Encyclopedia Brunoniana

Damon, Samuel Foster

S(amuel) Foster Damon (1893-1971), professor of English, was born in Newton, Massachusetts, on February 12, 1893. In 1914 he graduated from Harvard, where he majored in music and was captain of the fencing team for two years. During the first World War, Damon worked in an airplane factory and gave bayonet instruction to student soldiers at Harvard. After the war he was an instructor in the English Department at Harvard and earned a master of arts degree in 1926. Two years earlier, his book, William Blake, His Philosophy and Symbols, had been published and reviewed by Richard Le Gallienne, who noted that Damon, with his interest in alchemy and spiritualism, was especially qualified to expound “the esoteric side of Blake’s genius,” and placed Blake “in his historical earthly setting with true biographical art.” Damon was to become one of the world’s leading authorities on Blake, publishing A New Page in Blake’s Milton in 1925, Blake’s Grave in 1963, A Blake Dictionary in 1965, and two texts to accompany Blake’s illustrations for the Book of Job, The Doctrine of Job in 1950, and Blake’s Job in 1966. He traveled to London in 1955 to be the guest of honor at the annual William Blake dinner.

He came to Brown in 1927, where he joined his cousin, Lindsay Todd Damon, in the English Department as assistant professor. He was promoted to associate professor in 1930, and professor in 1936. He was curator of the Harris Collection of American Poetry and Plays in the University Library, and was particularly interested in building up its extensive collection of sheet music. He built up the Collection’s holdings of printings of “A Visit of Nicholas,” and shared his knowledge in a television presentation, “Styles in Santa Claus,” on the “Evening on College Hill” series. He was also interested in the history of square dancing and actively participated in a square dancing group consisting of library employees and others.

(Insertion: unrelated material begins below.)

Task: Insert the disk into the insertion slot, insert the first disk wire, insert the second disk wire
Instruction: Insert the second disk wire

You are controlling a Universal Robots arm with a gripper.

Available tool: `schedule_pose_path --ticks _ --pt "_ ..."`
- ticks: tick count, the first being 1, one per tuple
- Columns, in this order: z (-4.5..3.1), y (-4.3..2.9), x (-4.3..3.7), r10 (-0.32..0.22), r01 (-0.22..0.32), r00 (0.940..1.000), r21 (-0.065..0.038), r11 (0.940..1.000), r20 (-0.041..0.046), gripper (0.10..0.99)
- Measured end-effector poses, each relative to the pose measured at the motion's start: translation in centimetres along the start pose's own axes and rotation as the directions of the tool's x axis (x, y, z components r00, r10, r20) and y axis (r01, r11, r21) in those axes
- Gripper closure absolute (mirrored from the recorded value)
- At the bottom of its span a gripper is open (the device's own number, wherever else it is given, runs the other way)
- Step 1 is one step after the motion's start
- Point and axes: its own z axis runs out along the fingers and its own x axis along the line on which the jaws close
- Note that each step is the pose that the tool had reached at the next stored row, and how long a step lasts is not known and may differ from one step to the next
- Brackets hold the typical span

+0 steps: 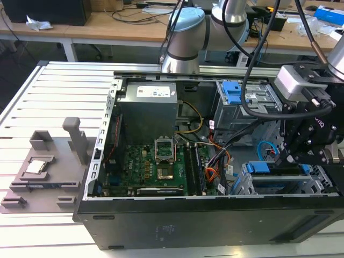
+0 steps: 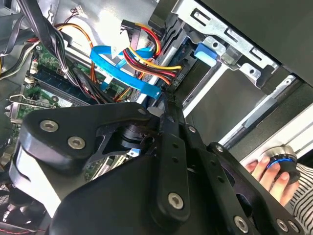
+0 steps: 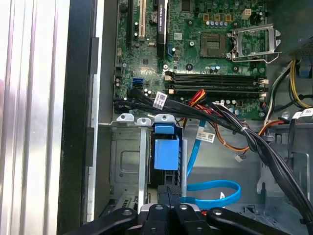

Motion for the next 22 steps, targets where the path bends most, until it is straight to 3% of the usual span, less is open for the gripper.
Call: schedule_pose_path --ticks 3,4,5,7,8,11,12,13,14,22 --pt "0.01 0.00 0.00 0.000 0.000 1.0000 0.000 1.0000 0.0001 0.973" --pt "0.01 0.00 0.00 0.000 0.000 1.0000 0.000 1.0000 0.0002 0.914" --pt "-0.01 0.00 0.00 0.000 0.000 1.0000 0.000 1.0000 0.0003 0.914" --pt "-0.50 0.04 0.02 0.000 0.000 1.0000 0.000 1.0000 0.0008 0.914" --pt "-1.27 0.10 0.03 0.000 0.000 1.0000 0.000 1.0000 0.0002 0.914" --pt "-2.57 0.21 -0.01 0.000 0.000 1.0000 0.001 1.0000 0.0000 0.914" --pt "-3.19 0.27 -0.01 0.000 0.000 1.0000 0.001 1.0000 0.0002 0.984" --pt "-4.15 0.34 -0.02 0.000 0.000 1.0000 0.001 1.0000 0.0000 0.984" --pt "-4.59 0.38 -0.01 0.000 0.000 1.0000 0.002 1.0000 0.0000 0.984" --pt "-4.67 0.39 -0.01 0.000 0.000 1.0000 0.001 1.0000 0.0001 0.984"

His talents and interests ranged far and wide. He wrote an annual Punch and Judy show for the Sea Fair at Annisquam, Massachusetts, where he spent his summers. His play, “The Witch of Dogtown,” which won the Russel Crouse award, was produced in Gloucester, Massachusetts, in 1955. He was a founder of the Harvard Musical Review. He also wrote a biography of Amy Lowell, a book on the history of Punch and Judy, and works on square dancing, “Yankee Doodle,” and witchcraft. He was one of the poets whose verse was published in Eight Harvard Poets. Under the pseudonym “Samuel Nomad” he published in 1964 a book of 66 sonnets (from beyond the grave) entitled Nightmare Cemetery. He also wrote published in 1971 The Moulton Tragedy, a heroic poem with lyrics, which he had been writing since 1928 and of which a number of excerpts had been printed since the 1930s in Poetry magazine and other periodicals.

In 1968 the University published William Blake: Essays for S. Foster Damon, and celebrated his seventy-fifth birthday with a two-day festival in 1968, during which Damon read from his poems, a music professor played Damon’s compositions, and students performed parts of Damon’s play, “Witch of Dogtown,” and a seminar on Blake was held. Two hundred copies were printed of A Birthday Garland for S. Foster Damon: tributes collected in honor of his seventy-fifth birthday. He also received an honorary Litt.D. degree from Brown in 1968, awarded with a citation which began:

“No citation can summarize adequately the variety of your accomplishments. Your pioneering book, published in 1924, is the foundation for all serious critical study of William Blake conducted since. Your work on Amy Lowell, Thomas Holley Chivers, James Joyce, and many other authors is distinguished. Poet, playwright, composer, pianist, choreographer, gourmet 𔂿 few men, even of the Renaissance, have shown your omnipresence in the creative arts, and your sensitivity to all of them.”
Damon died on December 25, 1971 in Smithfield, Rhode Island.